In 2020, it’s impossible to talk about any business without touching on the effects of the pandemic. When the state of Ohio mandated business closures, “we shut down March 23 and laid off the entire factory,” says Art. He and Artie still came in to fill orders but the usually humming factory floor was eerily quiet. In April—normally National Flag’s busiest month by far, in preparation for graduation banners, spring training banners (they count seven major league ball parks as clients), Memorial Day, and the Fourth of July—business was at a virtual standstill. To date, they’ve brought 17 employees back to work.

Thankfully, the National Flag Company is no stranger to hard times; consider the year it was incorporated, 1894, when the United States was in the middle of its worst economic depression to date and suffering through massive railroad strikes, plus organized unemployed worker protests. Still, before 2020, Art was considering retirement; now, he says he’ll stay on to help guide the company through this rough patch.

It’s no official barometer, but the Schallers say American flag sales definitely increase when the nation faces tough times. The first time Art noticed it was in 1981, during the Iran Hostage Crisis. The second time was in 1990, during Operation Desert Storm. The company’s busiest time ever was immediately after September 11, 2001. Not only did National Flag sell out of American flags in three days; the Schallers and their full staff needed eight months just to replenish stock.

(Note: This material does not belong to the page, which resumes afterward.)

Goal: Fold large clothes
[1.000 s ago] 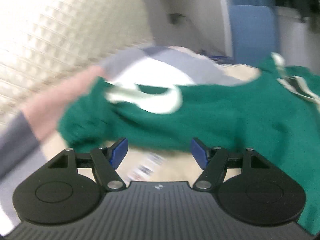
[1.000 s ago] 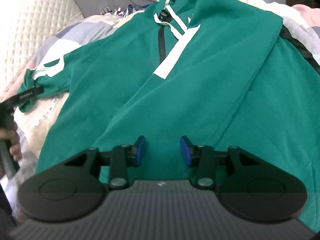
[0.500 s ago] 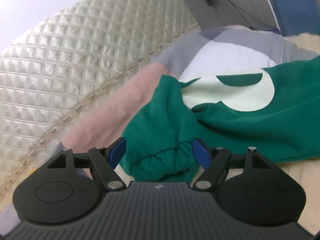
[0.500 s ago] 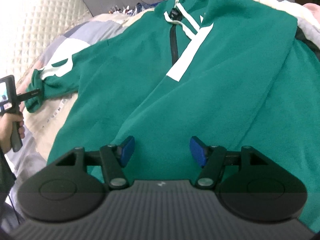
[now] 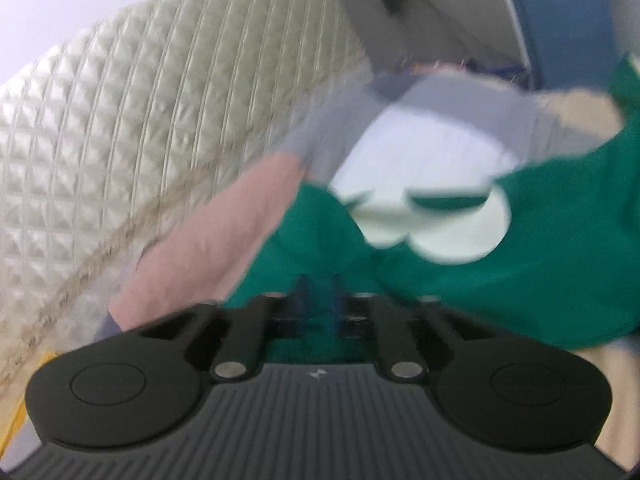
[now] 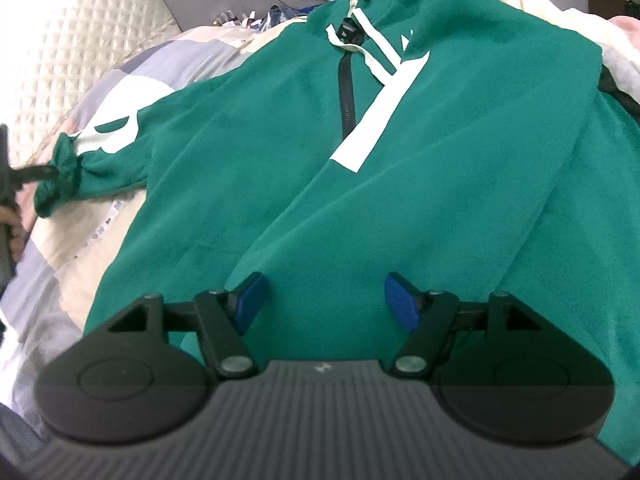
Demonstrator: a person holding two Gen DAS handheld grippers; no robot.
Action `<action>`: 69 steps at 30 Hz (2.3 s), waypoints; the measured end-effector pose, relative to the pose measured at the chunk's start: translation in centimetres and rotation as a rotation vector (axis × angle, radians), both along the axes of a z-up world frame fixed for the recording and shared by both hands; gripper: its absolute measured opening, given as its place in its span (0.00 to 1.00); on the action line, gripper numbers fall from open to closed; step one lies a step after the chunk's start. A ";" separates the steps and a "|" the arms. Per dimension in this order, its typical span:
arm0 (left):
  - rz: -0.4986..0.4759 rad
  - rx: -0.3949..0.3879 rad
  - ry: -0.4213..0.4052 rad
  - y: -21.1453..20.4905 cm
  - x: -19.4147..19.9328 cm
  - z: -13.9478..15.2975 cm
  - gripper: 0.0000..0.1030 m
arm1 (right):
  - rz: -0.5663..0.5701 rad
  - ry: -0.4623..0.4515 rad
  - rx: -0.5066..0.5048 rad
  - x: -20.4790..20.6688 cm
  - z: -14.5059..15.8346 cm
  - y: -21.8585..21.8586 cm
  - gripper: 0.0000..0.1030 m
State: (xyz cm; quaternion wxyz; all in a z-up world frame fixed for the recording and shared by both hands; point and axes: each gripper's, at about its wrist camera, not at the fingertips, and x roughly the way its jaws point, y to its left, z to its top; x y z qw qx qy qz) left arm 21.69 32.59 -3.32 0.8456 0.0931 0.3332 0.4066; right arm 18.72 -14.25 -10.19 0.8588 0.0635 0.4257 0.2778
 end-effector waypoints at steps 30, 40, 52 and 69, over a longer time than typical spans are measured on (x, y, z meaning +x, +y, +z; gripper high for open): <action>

Interestingly, this current year—pandemic, protests, and all—has seen an “uptick” in both flag sales and flag pole installations over last year, says Artie (National Flag acquired an installation company in 2006). National Flag also “got quite a few orders over the pandemic with notes saying the customer wanted to support small business or a local company,” says Artie. Customers know “they can save money shopping at a big box store,” he adds, but “quality of product is our top priority.”

Clients aren’t the only ones impressed with the Schallers; National Flag was unex­pectedly named in a Dayton-area flag maker’s will as her successor of choice (they ac­quired her company in 2004). And in 2019, Art’s peers gave him the National Indepen­dent Flag Dealer’s Association’s Betsy Ross Award—“the industry’s highest and most prestigious honor,” says Art, who promptly “dedicated it to all the employees of the Na­tional Flag Company, past and present.” In a patriotic moment of his own, he notes how proud he is “to be involved first-hand in a manufacturing facility that produces the American flag, one of the most recognizable symbols in the world and the official symbol of the U.S.A., which in my opinion,” he adds, “is the greatest country on earth.”

It’s also telling that, before Art even mentioned the award, he shared instead a story about a newly naturalized U.S. citizen who came into the National Flag Company headquarters with his wife, looking for an American flag to fly here, in the man’s new home country. The man was excited about everything he saw at National Flag. In fact, he loved the display flag so much, he asked if he could buy it. They said yes.

Could he buy the pole it was on, too? And the stand? Yes, and yes again. He even wanted to buy the umbrella holder in the lobby and the “patriotic flag belt” Art was wearing (sorry—not for sale). Looking back, says Art, smiling, “That was something else.” A bright spot in 2020 and a strong reminder of what that American flag—and his life’s work—means to so many people, the world over.